Семен Маркович, не желавший отдавать пальму первенства в битве интеллектуалов, оживился:
- Можно взять пример с Трумэна Капоте. Он творил только в лежачем положении.
- Я не собираюсь себе пролежни зарабатывать! – фыркнула Александра Игнатьевна.
- Если не хочешь творить лежа, твори стоя, как Филипп Рот, - продолжал нарабатывать очки в эрудиции Семен Маркович.
- Глупости все это! Надо иметь собственную «визитную карточку»! – подвела черту под этими предложениями Манюня.

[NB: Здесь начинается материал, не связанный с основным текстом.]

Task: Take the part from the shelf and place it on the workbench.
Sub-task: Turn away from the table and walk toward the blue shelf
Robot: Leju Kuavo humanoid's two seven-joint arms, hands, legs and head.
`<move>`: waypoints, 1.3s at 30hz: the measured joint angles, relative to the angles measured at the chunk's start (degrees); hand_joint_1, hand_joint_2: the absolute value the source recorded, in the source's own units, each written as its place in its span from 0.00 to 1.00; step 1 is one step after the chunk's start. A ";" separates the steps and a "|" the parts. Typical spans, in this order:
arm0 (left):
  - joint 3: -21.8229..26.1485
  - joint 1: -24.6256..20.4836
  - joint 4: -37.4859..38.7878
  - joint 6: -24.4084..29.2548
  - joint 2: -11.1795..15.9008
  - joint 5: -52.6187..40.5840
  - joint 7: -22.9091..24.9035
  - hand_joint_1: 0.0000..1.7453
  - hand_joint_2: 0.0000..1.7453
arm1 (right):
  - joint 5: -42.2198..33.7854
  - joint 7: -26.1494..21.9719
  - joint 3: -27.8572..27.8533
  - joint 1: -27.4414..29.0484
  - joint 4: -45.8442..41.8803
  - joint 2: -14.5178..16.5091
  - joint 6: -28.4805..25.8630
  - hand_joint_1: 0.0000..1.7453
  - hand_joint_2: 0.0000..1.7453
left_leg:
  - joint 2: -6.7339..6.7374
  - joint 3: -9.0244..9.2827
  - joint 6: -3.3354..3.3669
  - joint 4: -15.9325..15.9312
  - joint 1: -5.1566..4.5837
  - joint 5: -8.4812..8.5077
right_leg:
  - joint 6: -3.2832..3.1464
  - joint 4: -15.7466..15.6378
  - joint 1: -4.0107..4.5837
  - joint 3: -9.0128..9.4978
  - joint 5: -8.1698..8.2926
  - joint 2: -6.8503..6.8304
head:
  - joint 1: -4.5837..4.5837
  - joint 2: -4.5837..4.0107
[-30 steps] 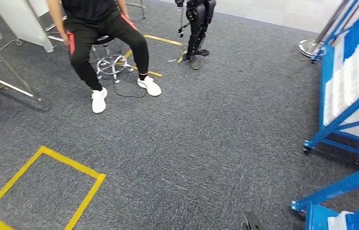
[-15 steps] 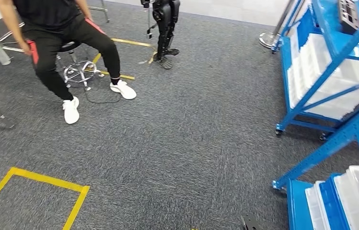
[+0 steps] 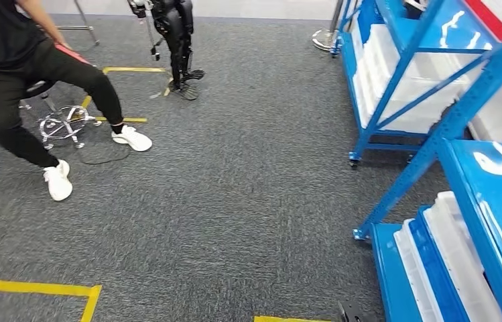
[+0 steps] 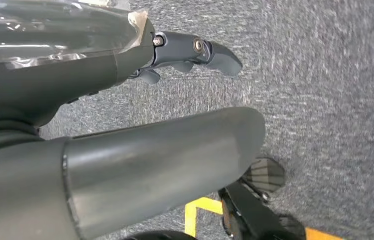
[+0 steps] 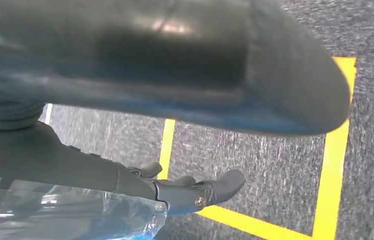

- Предлагаю тост! – снова взял слово Сергей Петрович, - выпьем за то, чтобы достигнув вершин Парнаса, Александра Игнатьевна не забывала о тех, кто поддерживал ее вдохновение на первых шагах – мужа и друзей!
Все выпили, запоздало вспомнив, что третий тост должен был быть «За тех, кто в море». Поэтому тут же пришлось исправляться. Потом пили «За уважаемого Сергея Петровича, разглядевшего искру таланта в скромной труженице Александре Игнатьевне». Манюня, при всеобщем одобрении, предложила выпить «за мужчин». Пили «за мир во всем мире» и «за пенсионную вольницу», «за удачу и здоровье», «за дружбу и друзей». Под конец Семен Маркович, сделав несколько безуспешных попыток встать, произнес тост «За то, чтобы грядущий Конец Света не помешал Александре Игнатьевне влезть на Парнас!»...
 
…Когда гости разошлись, Александра Игнатьевна усмехнулась, вспомнив все их советы, и тихо произнесла:
- Детективы… Фэнтэзи… Вампирские саги… Ерунда все это! Писать надо туманно-многозначительно, оригинально и трепетно. Так, чтобы любой, боясь, что его обвинят в консерватизме и отсталости взглядов, восторженно хлопал, даже потеряв надежду разобраться в сути авторского замысла. Чтобы строки становились матрицей современности: не понимаешь написанное и не принимаешь его – возвращайся в дремучее прошлое к А.С.Пушкину и А.П.Чехову!
Шурочка торжествующе улыбнулась, положила на клавиатуру свои тонкие пальчики, задумалась на минутку, выдохнула, как пианист перед вступительным аккордом, и начала творить:

Сумятная сумятица сумятно
Беззубым ртом жует мне жвачно душу.
И жизнь мне издевательски-опрятно
Сдувает с мозга мысли прямо в лужу…

И он – стерильный, чистый и пустой,
Без радости, мечты, воспоминаний,
Тоску впускает молча на постой,
Как пепел вдохновений и терзаний…

Остановившись и решив стихотворение закончить завтра, Александра Игнатьевна стала размышлять о своей будущей славе. Мысли эти были приятными, хотя и омрачались сегодняшними репликами язвительного Семена Марковича. Но кто сказал, что восхождение на Парнас будет легким и гладким? Талант – он ведь, прежде всего, катализатор самого низменного и мелочного в душах окружающих. Шурочка печально улыбнулась и красивым четким почерком записала в своем дневнике:
«Внимание читателя подобно беременности – бывает случайным, иногда – нежеланным, плохо планируется и всегда непредсказуемо своим результатом и последствиями».